If you intend to be part of the solution you must feel the pain of the problem. If you want to be a light you must first be put into where the light is most needed: the dark. The proverbial seed first goes into the dark of the soil before it begins to grow out under the sunlight. It is said that Christ descended into hell.

All of this cannot answer the individual question of pain. I am not trying to. What I am saying and the thought I must end with is fairly simple: the pain has a reason. It builds us so we can build on. It is allowed so we may be prepared for the end of pain. It helps us toward that end. Our dissatisfaction with the darkness leads us toward the light. It is at this place, when we are finally fallen, broken and in need that He finds us. Pain, whatever its initial intentions, leaves us needing to be found.

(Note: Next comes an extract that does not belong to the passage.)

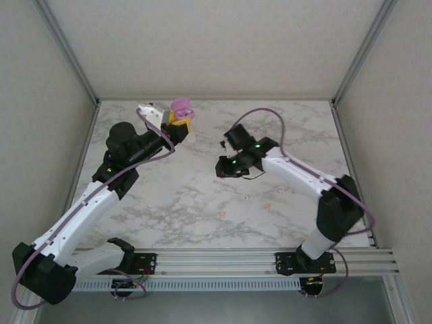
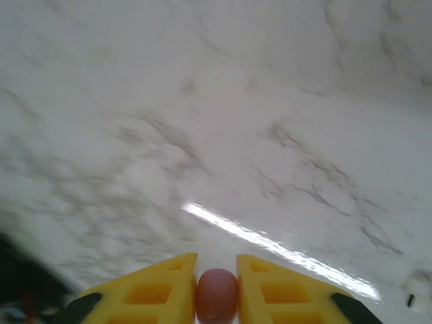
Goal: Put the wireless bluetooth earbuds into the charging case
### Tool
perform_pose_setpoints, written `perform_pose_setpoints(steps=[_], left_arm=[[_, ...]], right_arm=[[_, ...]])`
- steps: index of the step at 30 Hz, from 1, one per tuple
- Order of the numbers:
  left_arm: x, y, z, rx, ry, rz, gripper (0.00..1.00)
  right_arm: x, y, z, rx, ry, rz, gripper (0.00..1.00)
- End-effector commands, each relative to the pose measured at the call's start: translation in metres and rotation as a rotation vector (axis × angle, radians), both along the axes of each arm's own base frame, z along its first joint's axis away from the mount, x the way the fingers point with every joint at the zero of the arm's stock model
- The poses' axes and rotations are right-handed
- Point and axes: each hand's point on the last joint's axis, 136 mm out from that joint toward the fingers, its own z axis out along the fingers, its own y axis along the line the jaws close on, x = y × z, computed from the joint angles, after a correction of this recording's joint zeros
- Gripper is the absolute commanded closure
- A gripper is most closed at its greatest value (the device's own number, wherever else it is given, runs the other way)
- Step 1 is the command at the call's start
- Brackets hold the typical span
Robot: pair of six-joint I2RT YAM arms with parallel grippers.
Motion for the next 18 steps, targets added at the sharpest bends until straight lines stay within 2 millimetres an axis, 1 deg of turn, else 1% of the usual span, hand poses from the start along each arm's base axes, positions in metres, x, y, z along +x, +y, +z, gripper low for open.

If you will, go back to the first verse of the song with me. You must notice that the same place where the actor in our play called for God (“the corner of first and Amistad”) was the same place he found God. He had been found without even knowing it. The place where His tragedy had left Him was the same place God found Him. I believe it is the same for all of us. We are found at the point of our need.
Perhaps all we have to do is stand up and accept it. Perhaps the answer is to accept that you are no longer missing. Perhaps the trick is to start by singing a hymn. I suggest you sing one called “you found me”. It’s by a band called “the fray.” It is a song of songs.